Panic disorder is a disabling psychiatric condition with a 3.4% prevalence in the general population in the United States.1 Strong lifetime and current comorbidity exists between panic disorder and major depressive disorder, which is associated with greater symptom severity, persistence, role impairment, suicidality, and help seeking.2 The lifetime prevalence in a general practice patient population is at least twice as high compared with the general population, with over half of the subjects with panic disorder having at least 1 additional psychiatric diagnosis.3
NEUROBIOLOGY OF PANIC DISORDER
It is currently hypothesized that patients with panic disorder inherit an especially sensitive fear mechanism involving several brain structures (e.g., the central nucleus of the amygdala, hippocampus, thalamus, and hypothalamus, as well as some brain stem sites).4 Both heritable factors and stressful life events, particularly in early childhood, appear to be associated with the onset of panic disorder.5 Under normal conditions, the central nucleus of the amygdala serves as a relay for sensory information between the higher cortical centers and the brain stem nuclei. In patients with panic disorder and other anxiety disorders, the central nucleus of the amygdala also receives additional information from the higher cortical centers, which represent cortical processing of the initial sensory information.6 Abnormalities in this cognitive processing could lead to the misinterpretation of sensory information (bodily cues) known to be a hallmark of panic disorder.7 It is thus speculated that there is a deficit in the relay and coordination of sensory information originating from the cortex and brain stem, which results in heightened amygdalar activity, with resulting behavioral, autonomic, and neuroendocrine activation typical of the panic attack.4
Gamma-aminobutyric acid (GABA) is quantitatively the most important inhibitory neurotransmitter in the central nervous system (CNS), with approximately one third of all CNS neurons thought to be GABAergic.7 GABAergic neurons are distributed in all regions of the brain and in the spinal cord, but do not exist outside of the CNS.7 The attenuation of the GABAergic system results in arousal, anxiety, restlessness, insomnia, and exaggerated activity, while an overactive GABAergic system is associated with sedation, ataxia, and amnesia. It is thought that GABA controls the excitability in all brain areas by balancing out the excitatory inputs and inhibitory GABAergic activity.
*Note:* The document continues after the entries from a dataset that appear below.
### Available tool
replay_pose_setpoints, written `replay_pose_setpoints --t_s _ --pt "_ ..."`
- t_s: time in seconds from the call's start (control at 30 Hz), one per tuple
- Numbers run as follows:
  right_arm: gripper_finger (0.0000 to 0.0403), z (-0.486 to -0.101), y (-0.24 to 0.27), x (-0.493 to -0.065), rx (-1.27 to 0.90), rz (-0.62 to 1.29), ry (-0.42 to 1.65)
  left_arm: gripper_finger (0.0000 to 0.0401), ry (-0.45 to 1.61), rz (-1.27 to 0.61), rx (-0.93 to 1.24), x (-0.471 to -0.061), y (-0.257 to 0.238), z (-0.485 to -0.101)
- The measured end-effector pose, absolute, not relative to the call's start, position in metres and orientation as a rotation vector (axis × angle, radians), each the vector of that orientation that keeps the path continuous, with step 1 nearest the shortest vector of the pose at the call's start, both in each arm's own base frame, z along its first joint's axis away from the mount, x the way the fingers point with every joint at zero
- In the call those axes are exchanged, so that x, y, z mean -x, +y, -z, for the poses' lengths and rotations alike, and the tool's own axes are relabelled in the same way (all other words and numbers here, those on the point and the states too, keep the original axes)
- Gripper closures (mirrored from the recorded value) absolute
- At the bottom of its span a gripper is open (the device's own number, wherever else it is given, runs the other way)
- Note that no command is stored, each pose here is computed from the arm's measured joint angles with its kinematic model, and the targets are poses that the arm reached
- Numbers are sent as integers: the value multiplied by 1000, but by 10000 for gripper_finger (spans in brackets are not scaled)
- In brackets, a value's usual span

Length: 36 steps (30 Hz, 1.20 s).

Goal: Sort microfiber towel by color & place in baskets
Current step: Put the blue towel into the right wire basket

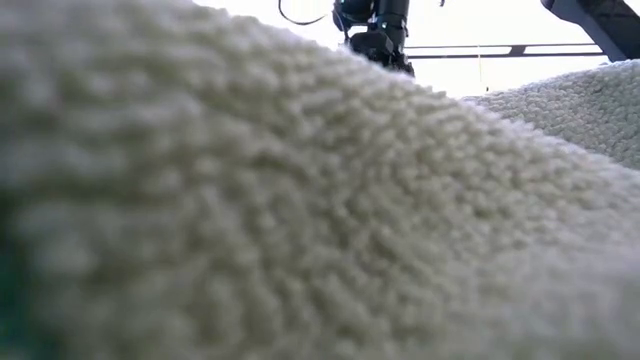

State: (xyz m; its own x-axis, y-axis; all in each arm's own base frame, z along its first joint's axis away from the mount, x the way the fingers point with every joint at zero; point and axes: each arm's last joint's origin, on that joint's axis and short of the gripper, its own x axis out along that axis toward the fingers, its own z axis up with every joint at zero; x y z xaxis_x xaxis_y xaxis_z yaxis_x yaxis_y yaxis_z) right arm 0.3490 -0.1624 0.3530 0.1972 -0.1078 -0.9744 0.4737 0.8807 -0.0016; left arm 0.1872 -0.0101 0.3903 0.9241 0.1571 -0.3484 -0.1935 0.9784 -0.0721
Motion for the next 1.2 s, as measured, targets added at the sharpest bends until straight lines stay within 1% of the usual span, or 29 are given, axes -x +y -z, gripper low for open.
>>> replay_pose_setpoints --t_s 0.2,0.33,0.53,0.8,0.87,1.07,1.2 --pt "305 -328 -163 -350 -367 406 1398 401 349 -174 104 -187 -10 -390" --pt "285 -320 -163 -350 -347 435 1435 401 350 -158 107 -187 -11 -390" --pt "285 -318 -169 -342 -199 548 1521 401 363 -160 105 -187 -11 -389" --pt "287 -317 -184 -331 -258 551 1523 401 375 -161 103 -186 -11 -388" --pt "287 -323 -185 -326 -253 555 1499 401 384 -163 102 -186 -11 -387" --pt "284 -346 -185 -307 -248 598 1339 401 389 -166 103 -186 -10 -387" --pt "284 -343 -183 -287 -338 601 1262 401 387 -167 108 -186 -10 -387"
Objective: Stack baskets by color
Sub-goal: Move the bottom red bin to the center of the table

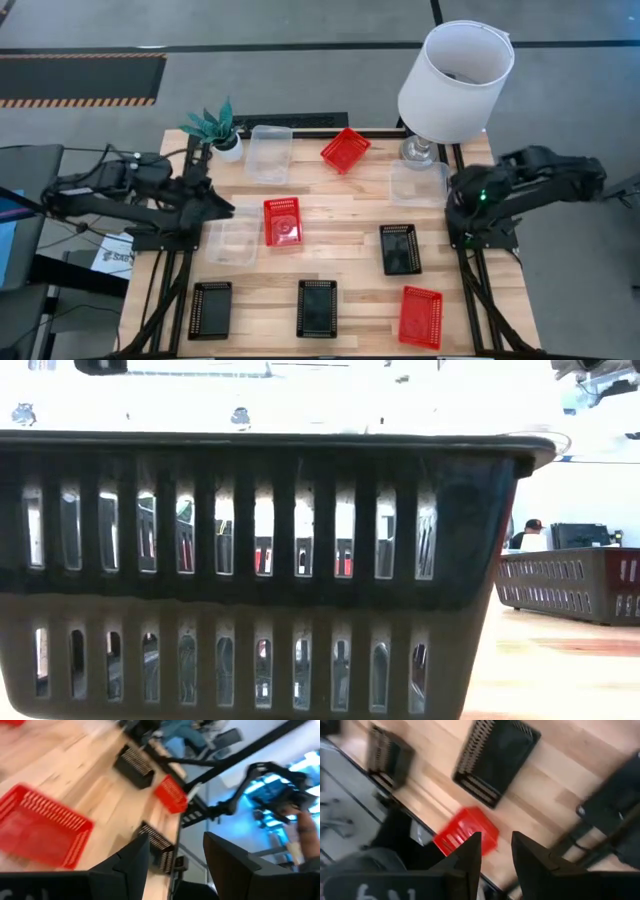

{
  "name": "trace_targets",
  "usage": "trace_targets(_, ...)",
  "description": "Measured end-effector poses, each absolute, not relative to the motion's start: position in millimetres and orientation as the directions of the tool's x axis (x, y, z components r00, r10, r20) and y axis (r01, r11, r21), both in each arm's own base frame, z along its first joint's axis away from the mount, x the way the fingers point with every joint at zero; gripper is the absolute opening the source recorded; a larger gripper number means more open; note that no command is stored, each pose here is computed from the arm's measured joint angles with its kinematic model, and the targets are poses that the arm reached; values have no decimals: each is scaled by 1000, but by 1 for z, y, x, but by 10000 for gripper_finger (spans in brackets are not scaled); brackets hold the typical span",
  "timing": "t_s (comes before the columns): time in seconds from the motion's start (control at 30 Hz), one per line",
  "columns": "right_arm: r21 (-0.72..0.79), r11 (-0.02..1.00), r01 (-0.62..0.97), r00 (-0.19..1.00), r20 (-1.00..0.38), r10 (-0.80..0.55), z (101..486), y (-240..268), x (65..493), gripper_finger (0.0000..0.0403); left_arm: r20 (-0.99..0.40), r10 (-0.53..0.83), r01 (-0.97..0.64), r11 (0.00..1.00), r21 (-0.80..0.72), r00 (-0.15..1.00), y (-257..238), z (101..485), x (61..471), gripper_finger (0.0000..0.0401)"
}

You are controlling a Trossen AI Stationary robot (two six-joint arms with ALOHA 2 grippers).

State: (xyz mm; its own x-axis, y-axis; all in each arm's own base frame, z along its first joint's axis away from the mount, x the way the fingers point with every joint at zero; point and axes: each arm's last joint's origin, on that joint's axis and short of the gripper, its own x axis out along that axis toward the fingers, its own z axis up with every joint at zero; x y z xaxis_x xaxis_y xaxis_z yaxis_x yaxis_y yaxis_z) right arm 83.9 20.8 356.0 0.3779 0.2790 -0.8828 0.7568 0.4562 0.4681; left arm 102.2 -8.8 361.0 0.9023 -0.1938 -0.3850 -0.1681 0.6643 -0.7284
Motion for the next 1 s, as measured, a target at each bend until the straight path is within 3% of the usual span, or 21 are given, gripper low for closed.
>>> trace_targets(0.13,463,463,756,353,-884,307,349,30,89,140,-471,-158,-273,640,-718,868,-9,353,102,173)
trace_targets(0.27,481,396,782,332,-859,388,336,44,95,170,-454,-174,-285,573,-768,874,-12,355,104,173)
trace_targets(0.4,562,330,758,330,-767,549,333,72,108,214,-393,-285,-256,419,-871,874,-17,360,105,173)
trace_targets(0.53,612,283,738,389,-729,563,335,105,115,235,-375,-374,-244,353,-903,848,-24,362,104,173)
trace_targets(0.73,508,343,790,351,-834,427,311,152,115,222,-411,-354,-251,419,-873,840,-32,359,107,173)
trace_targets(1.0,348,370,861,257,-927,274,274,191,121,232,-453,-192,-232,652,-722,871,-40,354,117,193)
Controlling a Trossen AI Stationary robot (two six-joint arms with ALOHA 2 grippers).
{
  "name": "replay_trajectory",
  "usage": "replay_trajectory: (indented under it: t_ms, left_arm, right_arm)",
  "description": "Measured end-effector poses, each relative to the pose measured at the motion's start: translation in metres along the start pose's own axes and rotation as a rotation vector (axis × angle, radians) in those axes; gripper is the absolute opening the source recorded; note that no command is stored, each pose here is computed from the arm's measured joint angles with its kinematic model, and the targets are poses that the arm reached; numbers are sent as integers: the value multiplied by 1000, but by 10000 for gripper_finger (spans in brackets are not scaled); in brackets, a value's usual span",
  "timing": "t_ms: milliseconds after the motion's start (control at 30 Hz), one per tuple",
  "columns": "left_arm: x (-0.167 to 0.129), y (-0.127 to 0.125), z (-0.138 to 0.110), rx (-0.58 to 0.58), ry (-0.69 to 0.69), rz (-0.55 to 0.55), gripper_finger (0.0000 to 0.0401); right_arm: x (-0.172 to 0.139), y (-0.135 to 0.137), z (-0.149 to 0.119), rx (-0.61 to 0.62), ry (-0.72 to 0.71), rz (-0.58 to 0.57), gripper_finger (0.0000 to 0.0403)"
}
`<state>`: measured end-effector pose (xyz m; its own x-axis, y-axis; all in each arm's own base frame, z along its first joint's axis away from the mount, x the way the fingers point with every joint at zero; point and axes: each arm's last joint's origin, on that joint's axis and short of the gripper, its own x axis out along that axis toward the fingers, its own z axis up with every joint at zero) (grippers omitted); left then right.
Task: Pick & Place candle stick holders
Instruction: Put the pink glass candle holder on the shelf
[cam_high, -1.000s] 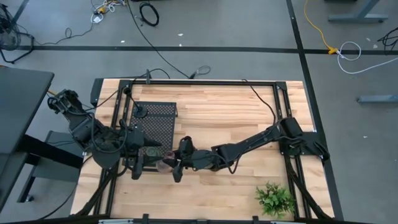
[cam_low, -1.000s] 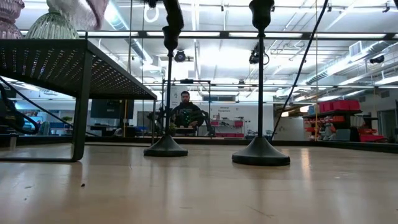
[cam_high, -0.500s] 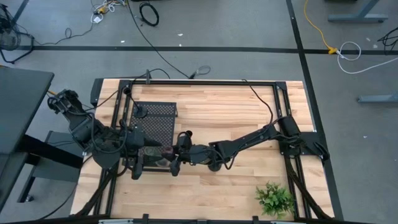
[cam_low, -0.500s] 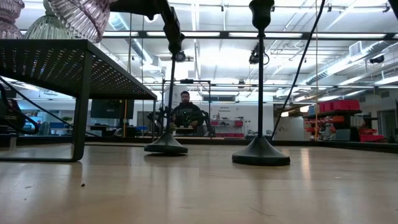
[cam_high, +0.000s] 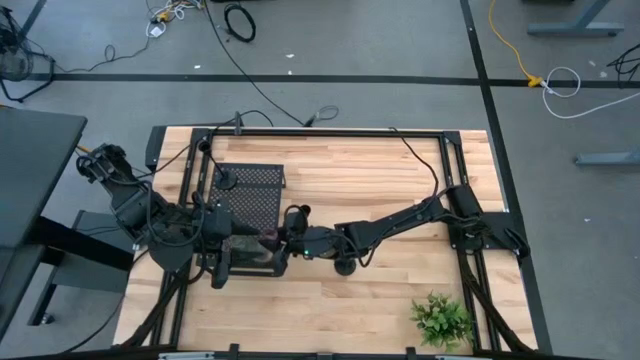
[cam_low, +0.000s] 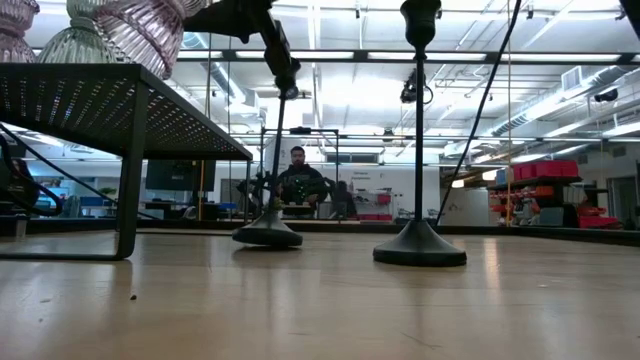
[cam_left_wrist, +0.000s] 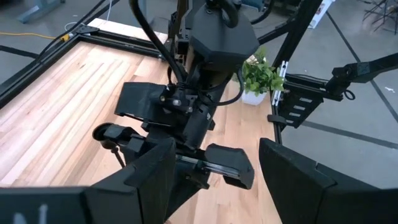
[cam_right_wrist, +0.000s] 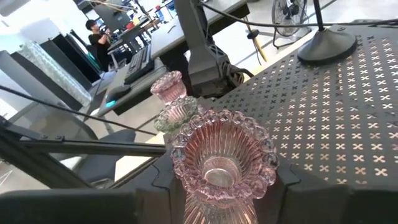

Alterations in the GABA system have been linked with the pathophysiology of anxiety disorders.8 Changes in neurotransmitters other than GABA, e.g., increases and decreases of serotonin, have also been implicated in the pathogenesis of panic.6 GABA is known to act on 3 GABA receptor subtypes: GABAA, GABAB, and GABAC. GABAA is a known target for a number of pharmacologic agents, including benzodiazepines, all of which act as modulators of the GABA-mediated inhibition of neuronal overexcitability.8 It has been shown that patients with panic disorder have reduced benzodiazepine binding in various brain regions,9 and some studies show these patients have lower brain levels of GABA than do healthy controls.10 A GABAA-benzodiazepine receptor comprises 5 protein subunits (α1–5) arranged like a rosette around a central channel, crossing the cell membrane, which is permeable to sodium and other anions. While current benzodiazepines are not subunit specific, receptors with the α2 subunit, mostly present in the limbic area, are thought to mediate the anxiolytic effects of benzodiazepines.11
RECOMMENDED TREATMENT OPTIONS FOR PANIC DISORDER
Current treatment guidelines for the treatment of panic disorder, with or without agoraphobia,12 single out 4 drug classes with proven and roughly comparable efficacy: tricyclic antidepressants (TCAs), selective serotonin reup-take inhibitors (SSRIs), monoamine oxidase inhibitors, and benzodiazepines. The guidelines recommend that the decision about which medication to choose for panic disorder should involve considerations of adverse side effects and cost. A similar approach is advocated for primary care patients.13
Tricyclic Antidepressants
Although TCAs show roughly the same efficacy in panic disorder in terms of reduction of the frequency and number of panic attacks14 as do other recommended pharmacologic treatment options, their use as monotherapy is limited due to an unfavorable side effect profile.15 Because of their antidepressant efficacy, they may be useful in patients with comorbid depression.15
Selective Serotonin Reuptake Inhibitors
Paroxetine and sertraline are approved by the U.S. Food and Drug Administration for the treatment of panic disorder, with abundant evidence supporting their short-and long-term efficacy. However, even with a small initial dosage and slow titration some patients are unable to tolerate the initial anxiogenesis associated with initiation of SSRI therapy and delayed onset of efficacy.16
Benzodiazepines
Benzodiazepines remain the mainstay of pharmacotherapy for panic disorder due to rapid onset of action, favorable tolerability, and high patient acceptance.17 In the United States, over half of the benzodiazepines for anxiety disorders (55%) are prescribed by primary care physicians, followed by psychiatrists and physicians in other specialties (18% and 27%, respectively).18 In addition, recently published data19 show that over the past decade benzodiazepines remained the most prescribed medication for panic disorder.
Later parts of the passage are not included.